Monday, 1 February 2016

Desperate measures.

So im.05 away from my pre admission weight but im not happy about it. This blog probably wont follow regular layout, just be warned. My head is on so many paces at the moment, i cannot concentrate, i cant think all i want to do is be thinner. If my parents found out my weight they would flip. So hopefully they respect my privacy and don’t read my public blog LOL the irony.  My house is up for rent so i can make some money but it wont be months until all the bills are paid and that actually happens. Im glad about who is the tenant, i know i can trust her so thats one good thing but the women dealing with the case is a pain in my ass. Anywho no one realy cares about that. I have been humming and harring whether to post this or not but last wednesday was the worst night of my life. My parents have encouraged me to tell them how i am feeling and if i want to cut to wake them up at night. So one night i did that and they were really proud of me. then the next night I do the same and Dad flips his shit and loses control at me. Told me to hurry up and kill myself, get it over and done with and stop putting them through so much shit. Broke my heart. He wouldnt stop yelling at me and i just burst into tears and ran away. Im so confused wtf do they want??!! I can’t change how I feel so i feel guilty and so many emotions about that. Ive been living off lorazepam and oxazepam. Ended up cutting myself the day after but thats what he wants anyway so I don't fucking know.
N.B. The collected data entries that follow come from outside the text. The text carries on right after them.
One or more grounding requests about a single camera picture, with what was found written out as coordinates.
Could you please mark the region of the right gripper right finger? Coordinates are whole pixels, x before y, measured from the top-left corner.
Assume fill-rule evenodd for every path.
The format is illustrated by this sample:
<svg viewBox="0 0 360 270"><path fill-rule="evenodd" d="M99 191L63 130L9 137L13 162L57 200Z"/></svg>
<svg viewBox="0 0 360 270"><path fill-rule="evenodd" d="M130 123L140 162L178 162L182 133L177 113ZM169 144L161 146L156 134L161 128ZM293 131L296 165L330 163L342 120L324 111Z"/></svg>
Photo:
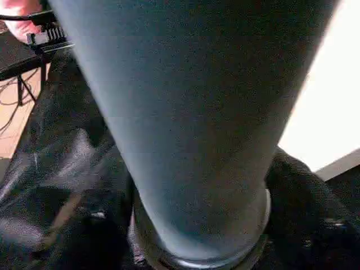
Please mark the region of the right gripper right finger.
<svg viewBox="0 0 360 270"><path fill-rule="evenodd" d="M268 232L290 269L359 269L359 221L319 176L277 148L265 181Z"/></svg>

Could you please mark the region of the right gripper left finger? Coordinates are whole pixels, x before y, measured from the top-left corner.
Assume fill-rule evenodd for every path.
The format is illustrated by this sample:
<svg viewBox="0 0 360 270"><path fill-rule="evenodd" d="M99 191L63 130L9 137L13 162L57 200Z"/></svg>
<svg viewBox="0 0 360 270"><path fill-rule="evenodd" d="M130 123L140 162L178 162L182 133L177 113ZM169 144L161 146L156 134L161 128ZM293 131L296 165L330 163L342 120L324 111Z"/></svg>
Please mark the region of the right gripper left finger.
<svg viewBox="0 0 360 270"><path fill-rule="evenodd" d="M69 190L33 250L34 269L134 269L128 241L133 182Z"/></svg>

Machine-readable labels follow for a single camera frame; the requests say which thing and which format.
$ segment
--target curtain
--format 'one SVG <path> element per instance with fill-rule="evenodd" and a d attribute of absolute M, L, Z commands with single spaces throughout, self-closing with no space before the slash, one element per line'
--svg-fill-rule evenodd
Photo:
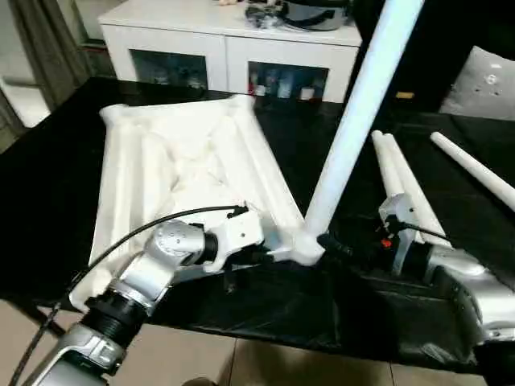
<path fill-rule="evenodd" d="M 82 53 L 56 0 L 9 0 L 27 58 L 52 111 L 88 78 Z"/>

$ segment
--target white cabinet
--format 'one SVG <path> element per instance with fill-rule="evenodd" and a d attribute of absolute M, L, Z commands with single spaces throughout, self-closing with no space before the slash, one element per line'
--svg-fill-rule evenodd
<path fill-rule="evenodd" d="M 361 38 L 353 26 L 258 30 L 246 4 L 128 0 L 99 18 L 118 79 L 341 102 Z"/>
<path fill-rule="evenodd" d="M 295 99 L 344 99 L 357 48 L 228 37 L 229 91 Z"/>

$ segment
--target pvc pipe
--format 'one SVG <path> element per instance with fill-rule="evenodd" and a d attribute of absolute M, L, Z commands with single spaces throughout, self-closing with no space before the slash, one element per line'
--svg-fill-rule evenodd
<path fill-rule="evenodd" d="M 379 163 L 379 170 L 383 178 L 383 185 L 385 186 L 386 196 L 393 197 L 404 193 L 401 179 L 398 176 L 397 169 L 393 163 L 391 154 L 389 153 L 388 146 L 386 145 L 383 133 L 379 130 L 372 132 L 373 147 L 376 150 L 377 162 Z"/>
<path fill-rule="evenodd" d="M 418 225 L 422 228 L 437 232 L 445 236 L 445 231 L 443 230 L 438 217 L 436 217 L 436 214 L 429 204 L 426 195 L 424 195 L 422 188 L 418 184 L 418 181 L 415 178 L 413 171 L 411 171 L 410 165 L 408 165 L 408 162 L 406 161 L 401 148 L 397 144 L 397 141 L 395 141 L 395 138 L 392 134 L 385 134 L 383 136 L 383 140 L 385 141 L 392 156 L 393 162 L 395 163 L 395 168 L 397 169 L 399 178 L 402 181 L 404 191 L 410 195 L 411 202 L 414 206 L 415 215 L 418 218 Z M 428 243 L 444 245 L 446 247 L 452 248 L 451 243 L 444 239 L 428 235 L 423 232 L 421 233 L 422 238 Z"/>
<path fill-rule="evenodd" d="M 444 135 L 434 132 L 431 135 L 431 141 L 459 163 L 480 183 L 485 185 L 498 199 L 508 205 L 512 211 L 515 211 L 515 189 L 511 185 Z"/>
<path fill-rule="evenodd" d="M 306 234 L 317 237 L 328 230 L 423 4 L 424 0 L 385 1 L 307 209 Z"/>

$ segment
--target glass cabinet door
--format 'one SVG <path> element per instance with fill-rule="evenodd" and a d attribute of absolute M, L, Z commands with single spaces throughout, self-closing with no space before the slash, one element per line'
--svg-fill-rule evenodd
<path fill-rule="evenodd" d="M 120 80 L 227 91 L 224 37 L 102 26 Z"/>
<path fill-rule="evenodd" d="M 208 89 L 205 56 L 130 50 L 140 82 Z"/>
<path fill-rule="evenodd" d="M 249 62 L 249 95 L 321 101 L 328 68 Z"/>
<path fill-rule="evenodd" d="M 229 91 L 341 103 L 357 48 L 227 38 Z"/>

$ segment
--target black tablecloth
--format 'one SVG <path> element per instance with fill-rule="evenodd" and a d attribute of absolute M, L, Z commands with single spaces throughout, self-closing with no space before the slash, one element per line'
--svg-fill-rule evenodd
<path fill-rule="evenodd" d="M 101 180 L 106 105 L 154 105 L 227 97 L 164 86 L 92 79 L 50 117 L 0 155 L 0 296 L 52 304 L 89 258 Z M 309 204 L 341 105 L 258 98 L 255 113 L 302 212 Z M 515 186 L 515 123 L 442 114 L 392 113 L 377 129 L 395 134 L 447 234 L 505 282 L 515 272 L 515 216 L 429 141 L 439 130 Z M 385 198 L 366 143 L 331 230 L 355 256 L 377 238 Z M 152 322 L 295 347 L 474 372 L 471 344 L 455 305 L 416 281 L 350 269 L 329 256 L 315 267 L 293 263 L 236 272 L 171 289 Z"/>

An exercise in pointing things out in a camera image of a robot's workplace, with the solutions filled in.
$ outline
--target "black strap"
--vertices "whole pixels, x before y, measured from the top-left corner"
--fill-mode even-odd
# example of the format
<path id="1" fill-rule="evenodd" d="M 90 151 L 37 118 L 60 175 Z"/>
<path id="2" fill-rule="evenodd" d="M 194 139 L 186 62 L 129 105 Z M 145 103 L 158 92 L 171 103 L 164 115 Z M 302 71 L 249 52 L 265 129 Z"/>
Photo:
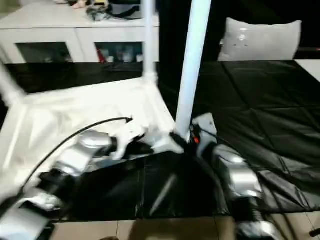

I ended up going to see a doctor the following day and got a new medication mirtazipine added which honestly now a week later has made such a big difference. Not only does it help put me to sleep, I havent had to use lorazepam or oxazepam plus i wake up not feeling too terrible. Im still exhausted all day and what not but it is better. Placebo or not I dont know but its good. Also had an appointment to see a hypnotherapist and have my second appointment tomorrow, what harm can it do? Honestly im desperate. Desperate calls for desperate measurements. he seems nice enough and thinks he can generally help me so wish me luck!!
So many people I know and follow are deciding to go back to the eating dissorder ward. I wish I had the courage to tackle this disorder and do the same but Im just not ready. I cant give this up just yet. I am worried about my potassium levels though. I only have a few tablets left so Im trying to space them out.
Well its late afternoon and I need to start readying myself for tea. Just on the disney channel watching disney movies. Its the best. Only thing that gives me joy is disney movies. So good. Well cheerio.